Of the 373 participants who submitted stool samples, coprological methods identified 95 positive cases, with culture proving to be more sensitive than direct smear (24.9%, 93/373 versus 7.5%, 28/373). Of the 520 participants, 35.2% (183/520) and 43.7% (227/520) tested positive for S. stercoralis using ELISA and IgG4 RDT, respectively. Spearman's rank correlation between the IgG4 RDT and ELISA was significant (ρ = 0.772; P < 0.001). Despite minor discrepancies, the IgG4 RDT showed substantial agreement with the ELISA (κ = 0.776). Increased eosinophil counts were strongly associated with Strongyloides infection with a mean of 20.48% in copro-positives versus 15.22 in copro-negatives and area under the curve (AUC) of 0.741 and 0.701 for coprology and the combination of coprology and serology methods (CRS), respectively. In the 30 follow-up patients, a significant reduction in eosinophil counts (P < 0.001) was observed. Five cases (17%) remained larva-positive, and serological tests significantly increased readings/scores. Three copro-negative patients showed strong positive results on ELISA and IgG4 RDT.

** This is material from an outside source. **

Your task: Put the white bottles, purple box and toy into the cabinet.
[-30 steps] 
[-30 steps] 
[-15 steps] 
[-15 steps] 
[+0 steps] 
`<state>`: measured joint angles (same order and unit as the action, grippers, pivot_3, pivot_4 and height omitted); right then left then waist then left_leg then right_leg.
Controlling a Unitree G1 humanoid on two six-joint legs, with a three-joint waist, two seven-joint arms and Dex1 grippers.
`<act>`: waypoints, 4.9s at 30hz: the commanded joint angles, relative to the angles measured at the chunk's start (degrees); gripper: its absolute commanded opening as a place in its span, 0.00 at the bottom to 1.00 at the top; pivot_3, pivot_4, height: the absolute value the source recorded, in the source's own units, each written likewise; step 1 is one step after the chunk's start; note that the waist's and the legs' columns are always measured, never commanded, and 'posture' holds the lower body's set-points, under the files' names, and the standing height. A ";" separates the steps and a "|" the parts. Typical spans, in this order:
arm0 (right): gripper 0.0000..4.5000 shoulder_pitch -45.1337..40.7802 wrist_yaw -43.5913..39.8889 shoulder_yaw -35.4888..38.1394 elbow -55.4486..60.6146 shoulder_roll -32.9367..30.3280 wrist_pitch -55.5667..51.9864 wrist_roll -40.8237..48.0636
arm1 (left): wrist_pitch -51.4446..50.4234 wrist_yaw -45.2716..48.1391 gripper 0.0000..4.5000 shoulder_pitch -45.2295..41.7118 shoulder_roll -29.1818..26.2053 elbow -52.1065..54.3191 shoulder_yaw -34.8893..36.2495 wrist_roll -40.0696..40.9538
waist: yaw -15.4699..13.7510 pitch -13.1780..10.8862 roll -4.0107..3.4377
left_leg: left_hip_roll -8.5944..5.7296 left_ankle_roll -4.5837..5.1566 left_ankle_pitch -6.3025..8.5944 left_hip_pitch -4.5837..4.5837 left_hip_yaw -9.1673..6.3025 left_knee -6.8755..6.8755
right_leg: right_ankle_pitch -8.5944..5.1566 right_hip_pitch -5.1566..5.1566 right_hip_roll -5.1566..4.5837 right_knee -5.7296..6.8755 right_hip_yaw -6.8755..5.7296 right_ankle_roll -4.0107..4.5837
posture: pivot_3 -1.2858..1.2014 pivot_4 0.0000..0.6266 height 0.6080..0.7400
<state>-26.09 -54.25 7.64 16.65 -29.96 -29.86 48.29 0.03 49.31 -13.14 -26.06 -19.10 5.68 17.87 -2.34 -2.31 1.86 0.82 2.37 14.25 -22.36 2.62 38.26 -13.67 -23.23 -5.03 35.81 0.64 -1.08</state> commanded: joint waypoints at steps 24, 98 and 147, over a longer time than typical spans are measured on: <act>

On the basis of the obtained results, the prevalence of S. stercoralis infection among the eosinophilic population was high. This study showed that the IgG4 RDT is a reliable and efficient diagnostic tool for S. stercoralis infection. The rapid test results demonstrated significant agreement with the ELISA and effectively detected infection in eosinophilic patients, making it a suitable diagnostic test for screening, particularly in resource-limited settings.
粪类圆线虫是一种影响人体肠道的致病性线虫。慢性粪类圆线虫病通常无症状,由于传统方法敏感性较低,给诊断带来挑战。本研究采用传统方法调查了伊朗西南部胡齐斯坦省粪类圆线虫病的流行情况。我们还研究了粪类圆线虫免疫球蛋白G4(IgG4)快速诊断试验(RDT)在治疗前后及时检测感染的有效性。
本横断面研究于2022年至2024年进行,评估了520名嗜酸性粒细胞增多(>5%)的参与者是否感染粪类圆线虫。采用的粪便学方法为直接涂片粪便显微镜检查和琼脂平板培养。血清学方法为酶联免疫吸附测定(ELISA)(诺华泰试剂盒)和使用重组抗原(NIE)的IgG4 RDT原型。采用传统粪便学和综合参考方法评估诊断能力。在粪便学检测阳性的患者中,30例在治疗后至少随访3个月,采用相同方法。
在提交粪便样本的373名参与者中,粪便学方法鉴定出95例阳性病例,培养法比直接涂片法更敏感(24.9%,93/373对7.5%,28/373)。在520名参与者中,分别有35.2%(183/520)和43.7%(227/520)使用ELISA和IgG4 RDT检测出粪类圆线虫阳性。IgG4 RDT与ELISA之间的Spearman等级相关性显著(ρ=0.772;P<0.001)。尽管存在细微差异,但IgG4 RDT与ELISA显示出高度一致性(κ=0.776)。嗜酸性粒细胞计数增加与粪类圆线虫感染密切相关,粪便学检测阳性者平均为20.48%,阴性者为15.22%,粪便学方法以及粪便学和血清学方法联合(CRS)的曲线下面积(AUC)分别为0.741和0.701。在30名随访患者中,观察到嗜酸性粒细胞计数显著降低(P<0.001)。5例(17%)仍为幼虫阳性,血清学检测显著提高了读数/分数。3例粪便学检测阴性的患者在ELISA和IgG4 RDT上显示强阳性结果。
根据获得的结果,嗜酸性粒细胞增多人群中粪类圆线虫感染的患病率较高。本研究表明,IgG4 RDT是诊断粪类圆线虫感染的可靠且有效的诊断工具。快速检测结果与ELISA显示出显著一致性,并有效检测出嗜酸性粒细胞增多患者的感染,使其成为一种适合筛查的诊断试验,特别是在资源有限的环境中。